I have to run some Spark python scripts as Oozie workflows, I've tested the scripts locally with Spark but when I submit them to Oozie I can't figure out why is not working. I'm using the Cloudera VM, and I'm managing Oozie with the Hue dashboard. Here is the workflow configuration for the spark action:
Spark Master: local[*]
Mode: client
App name: myApp
Jars/py files: hdfs://localhost:8120/user/cloudera/example.py
Main class: org.apache.spark
I tried also to run a simple example that just prints something, but every script I submit Oozie gives me this output:
>>> Invoking Spark class now >>>
Intercepting System.exit(1)
<<< Invocation of Main class completed <<<
Failing Oozie Launcher, Main class [org.apache.oozie.action.hadoop.SparkMain], exit code [1]

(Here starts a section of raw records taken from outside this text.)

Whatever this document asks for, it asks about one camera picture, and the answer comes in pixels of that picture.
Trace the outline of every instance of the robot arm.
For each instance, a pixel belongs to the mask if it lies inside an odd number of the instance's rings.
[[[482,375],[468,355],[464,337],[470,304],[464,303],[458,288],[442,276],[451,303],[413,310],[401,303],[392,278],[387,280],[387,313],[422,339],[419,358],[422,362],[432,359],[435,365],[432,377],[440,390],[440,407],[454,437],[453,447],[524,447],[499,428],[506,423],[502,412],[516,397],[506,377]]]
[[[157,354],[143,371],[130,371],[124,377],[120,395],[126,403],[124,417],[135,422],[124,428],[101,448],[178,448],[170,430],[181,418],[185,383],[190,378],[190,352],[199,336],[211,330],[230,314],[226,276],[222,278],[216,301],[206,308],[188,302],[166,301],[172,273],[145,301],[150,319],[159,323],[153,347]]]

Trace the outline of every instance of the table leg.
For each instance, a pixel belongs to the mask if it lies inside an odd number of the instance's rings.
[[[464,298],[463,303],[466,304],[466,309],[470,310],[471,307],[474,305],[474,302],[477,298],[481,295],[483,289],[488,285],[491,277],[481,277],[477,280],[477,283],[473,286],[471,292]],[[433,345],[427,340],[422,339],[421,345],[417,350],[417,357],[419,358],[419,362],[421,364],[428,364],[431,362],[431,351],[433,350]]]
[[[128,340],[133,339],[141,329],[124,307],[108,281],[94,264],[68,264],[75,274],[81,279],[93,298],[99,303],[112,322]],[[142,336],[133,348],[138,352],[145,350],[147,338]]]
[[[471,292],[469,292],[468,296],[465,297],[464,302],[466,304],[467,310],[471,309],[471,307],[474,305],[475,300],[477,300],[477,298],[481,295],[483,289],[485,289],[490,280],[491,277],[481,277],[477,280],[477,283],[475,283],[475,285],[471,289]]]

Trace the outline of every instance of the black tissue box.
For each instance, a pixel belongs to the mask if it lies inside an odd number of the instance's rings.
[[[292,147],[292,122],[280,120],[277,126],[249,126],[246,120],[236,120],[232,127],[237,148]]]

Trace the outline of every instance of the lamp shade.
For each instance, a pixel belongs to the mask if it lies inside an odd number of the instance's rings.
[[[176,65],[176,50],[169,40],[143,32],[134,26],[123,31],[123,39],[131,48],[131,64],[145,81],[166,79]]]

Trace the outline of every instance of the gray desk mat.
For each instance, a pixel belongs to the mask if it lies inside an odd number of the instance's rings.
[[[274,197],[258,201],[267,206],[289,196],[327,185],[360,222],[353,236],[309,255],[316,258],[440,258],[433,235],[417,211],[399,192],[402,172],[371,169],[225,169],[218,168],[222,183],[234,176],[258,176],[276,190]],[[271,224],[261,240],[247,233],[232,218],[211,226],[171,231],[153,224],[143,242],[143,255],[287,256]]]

Oozie Launcher failed, finishing Hadoop job gracefully
Oozie Launcher, uploading action data to HDFS sequence file: hdfs://quickstart.cloudera:8020/user/cloudera/oozie-oozi/0000005-161228161942928-oozie-oozi-W/spark-cc87--spark/action-data.seq
Oozie Launcher ends
[EDIT]
I found out that the workflow starts only if I set spark master: yarn-cluster, but even in this mode it is launched the yarn container that remains stuck at 95% completed map while spark app remains in status ACCEPTED. I'm trying to change Yarn memory parameters for allowing the Spark action to start. The stout just print Heartbeat
[SOLVED]
The oozie workflow starts only if the py file is local, and manually inserted into the lib folder after hue has created the workflow folder. I think that the best solution is still to write a shell script with a spark-submit
The error which you are showing is from stdout file of your oozie job. Can you check stderr file once and post your output here. That might have some more clues related to your issue.
You can use oozie web console to trace the oozie job logs.